• **PROBLEM STATEMENT**
Should the listing contain images, exclude them; give the rest again exactly.

• **COLLECTED MATERIAL**
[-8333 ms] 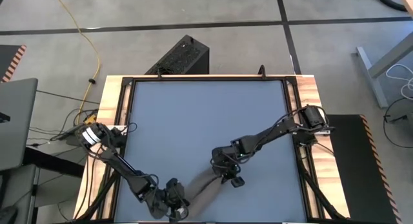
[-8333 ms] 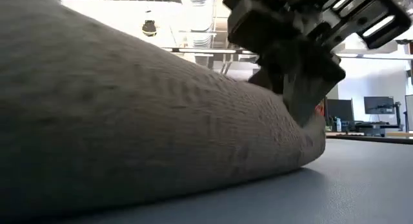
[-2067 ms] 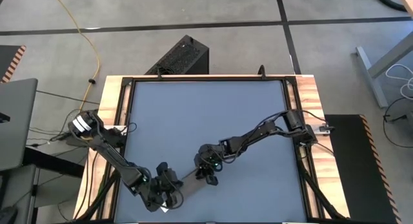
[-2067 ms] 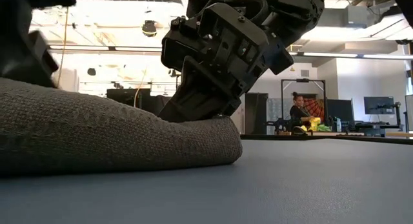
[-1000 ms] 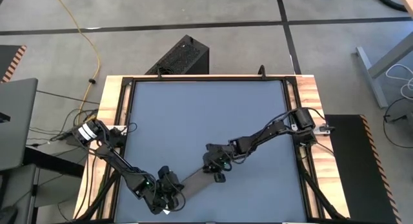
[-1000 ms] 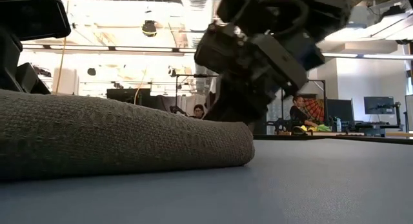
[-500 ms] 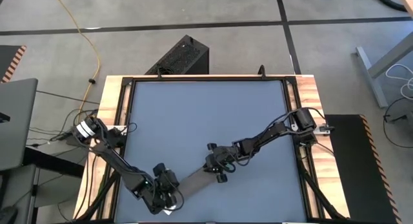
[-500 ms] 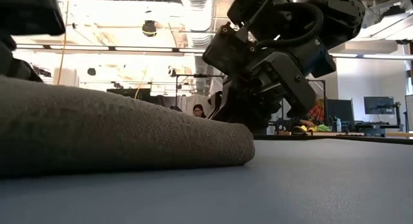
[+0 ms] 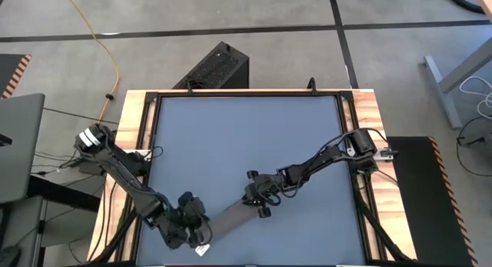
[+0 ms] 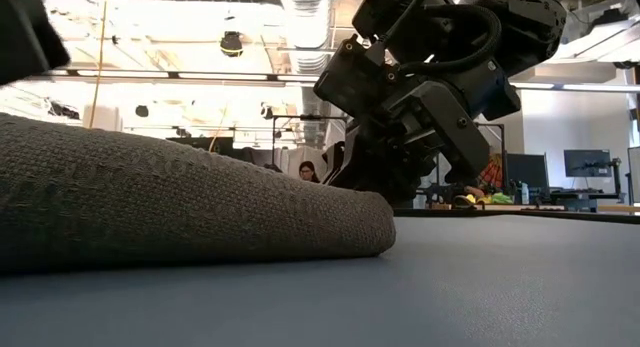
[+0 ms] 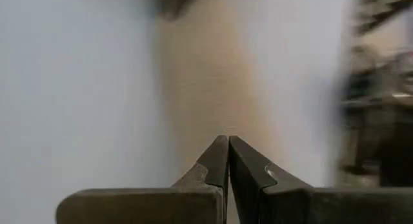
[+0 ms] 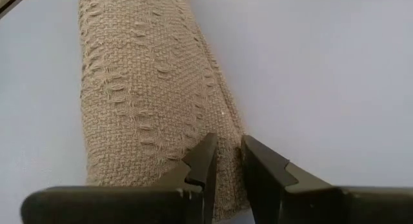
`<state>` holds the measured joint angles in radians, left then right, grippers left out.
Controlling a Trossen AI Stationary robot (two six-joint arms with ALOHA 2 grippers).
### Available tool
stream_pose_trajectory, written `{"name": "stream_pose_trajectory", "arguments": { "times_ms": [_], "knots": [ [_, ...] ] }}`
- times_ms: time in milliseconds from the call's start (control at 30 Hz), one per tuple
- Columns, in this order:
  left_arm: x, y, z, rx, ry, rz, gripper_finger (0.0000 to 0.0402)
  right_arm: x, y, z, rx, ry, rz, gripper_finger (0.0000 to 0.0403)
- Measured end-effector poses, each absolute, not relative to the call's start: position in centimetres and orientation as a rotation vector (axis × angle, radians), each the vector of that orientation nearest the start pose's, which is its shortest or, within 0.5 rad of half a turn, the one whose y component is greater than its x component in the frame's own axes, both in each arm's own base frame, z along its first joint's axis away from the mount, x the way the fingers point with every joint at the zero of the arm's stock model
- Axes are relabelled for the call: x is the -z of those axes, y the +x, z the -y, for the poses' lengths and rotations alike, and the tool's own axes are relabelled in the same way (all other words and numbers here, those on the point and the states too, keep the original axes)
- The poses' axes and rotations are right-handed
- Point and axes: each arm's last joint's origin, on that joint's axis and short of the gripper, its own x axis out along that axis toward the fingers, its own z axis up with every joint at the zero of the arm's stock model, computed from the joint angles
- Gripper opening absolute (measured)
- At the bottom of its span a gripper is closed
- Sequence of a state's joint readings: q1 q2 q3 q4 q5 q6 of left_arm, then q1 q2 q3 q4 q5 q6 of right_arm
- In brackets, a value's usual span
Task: Roll towel into tight, uniform cylinder
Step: Roll the gray towel
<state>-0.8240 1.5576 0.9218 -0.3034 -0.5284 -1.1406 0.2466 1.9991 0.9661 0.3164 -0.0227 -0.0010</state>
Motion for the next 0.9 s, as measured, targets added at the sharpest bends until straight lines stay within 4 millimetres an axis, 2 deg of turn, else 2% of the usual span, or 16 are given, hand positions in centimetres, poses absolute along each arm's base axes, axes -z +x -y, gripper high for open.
{"name": "stream_pose_trajectory", "arguments": {
  "times_ms": [100,167,233,467,600,733,900],
  "knots": [
    [-20.6,21.7,23.0,0.002,-0.513,-0.703,0.0,-10.0,36.8,-9.3,-0.258,-0.081,-0.714,0.0097],
    [-20.5,21.5,24.2,0.093,-0.515,-0.684,0.0,-10.0,36.8,-9.3,-0.258,-0.082,-0.713,0.0097],
    [-19.5,21.3,24.9,0.107,-0.501,-0.707,0.0,-10.0,36.8,-9.2,-0.256,-0.084,-0.712,0.0097],
    [-14.1,21.6,25.8,0.015,-0.521,-0.895,0.0,-10.1,36.9,-9.1,-0.255,-0.085,-0.707,0.0097],
    [-12.3,22.0,25.8,0.009,-0.546,-0.989,0.0,-10.1,36.9,-9.1,-0.256,-0.085,-0.705,0.0097],
    [-12.2,22.3,25.6,0.024,-0.571,-1.031,0.0,-11.0,36.7,-9.0,-0.256,-0.084,-0.695,0.0097],
    [-14.3,22.2,25.6,0.111,-0.558,-1.019,0.0,-13.4,36.3,-8.7,-0.249,-0.082,-0.662,0.0097]
  ]
}}
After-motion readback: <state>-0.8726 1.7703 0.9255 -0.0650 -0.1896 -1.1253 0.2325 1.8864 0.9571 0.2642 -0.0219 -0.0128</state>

• **WRITTEN SOLUTION**
[-8333 ms] 
[-8333 ms] 
[-2067 ms] 
[-2067 ms] 
[-1000 ms] 
[-1000 ms] 
[-500 ms] 
[-500 ms] 
[+0 ms] 
[+0 ms] 
[+0 ms] 
[+0 ms] 
`<state>` holds the measured joint angles in radians, left then right, grippers left out.
Controlling a Trossen AI Stationary robot (two six-joint arms with ALOHA 2 grippers).
### Available tool
stream_pose_trajectory, written `{"name": "stream_pose_trajectory", "arguments": { "times_ms": [_], "knots": [ [_, ...] ] }}`
- times_ms: time in milliseconds from the call's start (control at 30 Hz), one per tuple
- Columns, in this order:
  left_arm: x, y, z, rx, ry, rz, gripper_finger (0.0000 to 0.0402)
  right_arm: x, y, z, rx, ry, rz, gripper_finger (0.0000 to 0.0403)
- Measured end-effector poses, each absolute, not relative to the call's start: position in centimetres and orientation as a rotation vector (axis × angle, radians), each the vector of that orientation nearest the start pose's, which is its shortest or, within 0.5 rad of half a turn, the one whose y component is greater than its x component in the frame's own axes, both in each arm's own base frame, z along its first joint's axis away from the mount, x the way the fingers point with every joint at the zero of the arm's stock model
- Axes are relabelled for the call: x is the -z of those axes, y the +x, z the -y, for the poses' lengths and rotations alike, and the tool's own axes are relabelled in the same way (all other words and numbers here, those on the point and the states too, keep the original axes)
- The poses' axes and rotations are right-handed
- Point and axes: each arm's last joint's origin, on that joint's axis and short of the gripper, its own x axis out along that axis toward the fingers, its own z axis up with every joint at the zero of the arm's stock model, computed from the joint angles
- Gripper opening absolute (measured)
- At the bottom of its span a gripper is closed
- Sequence of a state's joint readings: q1 q2 q3 q4 q5 q6 of left_arm, then q1 q2 q3 q4 q5 q6 of right_arm
- In brackets, a value's usual span
Task: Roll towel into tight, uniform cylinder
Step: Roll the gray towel
<state>-0.8240 1.5576 0.9218 -0.3034 -0.5284 -1.1406 0.2466 1.9991 0.9661 0.3164 -0.0227 -0.0010</state>
Motion for the next 0.9 s, as measured, targets added at the sharpest bends until straight lines stay within 4 millimetres an axis, 2 deg of turn, else 2% of the usual span, or 16 are given, hand positions in centimetres, poses absolute along each arm's base axes, axes -z +x -y, gripper high for open.
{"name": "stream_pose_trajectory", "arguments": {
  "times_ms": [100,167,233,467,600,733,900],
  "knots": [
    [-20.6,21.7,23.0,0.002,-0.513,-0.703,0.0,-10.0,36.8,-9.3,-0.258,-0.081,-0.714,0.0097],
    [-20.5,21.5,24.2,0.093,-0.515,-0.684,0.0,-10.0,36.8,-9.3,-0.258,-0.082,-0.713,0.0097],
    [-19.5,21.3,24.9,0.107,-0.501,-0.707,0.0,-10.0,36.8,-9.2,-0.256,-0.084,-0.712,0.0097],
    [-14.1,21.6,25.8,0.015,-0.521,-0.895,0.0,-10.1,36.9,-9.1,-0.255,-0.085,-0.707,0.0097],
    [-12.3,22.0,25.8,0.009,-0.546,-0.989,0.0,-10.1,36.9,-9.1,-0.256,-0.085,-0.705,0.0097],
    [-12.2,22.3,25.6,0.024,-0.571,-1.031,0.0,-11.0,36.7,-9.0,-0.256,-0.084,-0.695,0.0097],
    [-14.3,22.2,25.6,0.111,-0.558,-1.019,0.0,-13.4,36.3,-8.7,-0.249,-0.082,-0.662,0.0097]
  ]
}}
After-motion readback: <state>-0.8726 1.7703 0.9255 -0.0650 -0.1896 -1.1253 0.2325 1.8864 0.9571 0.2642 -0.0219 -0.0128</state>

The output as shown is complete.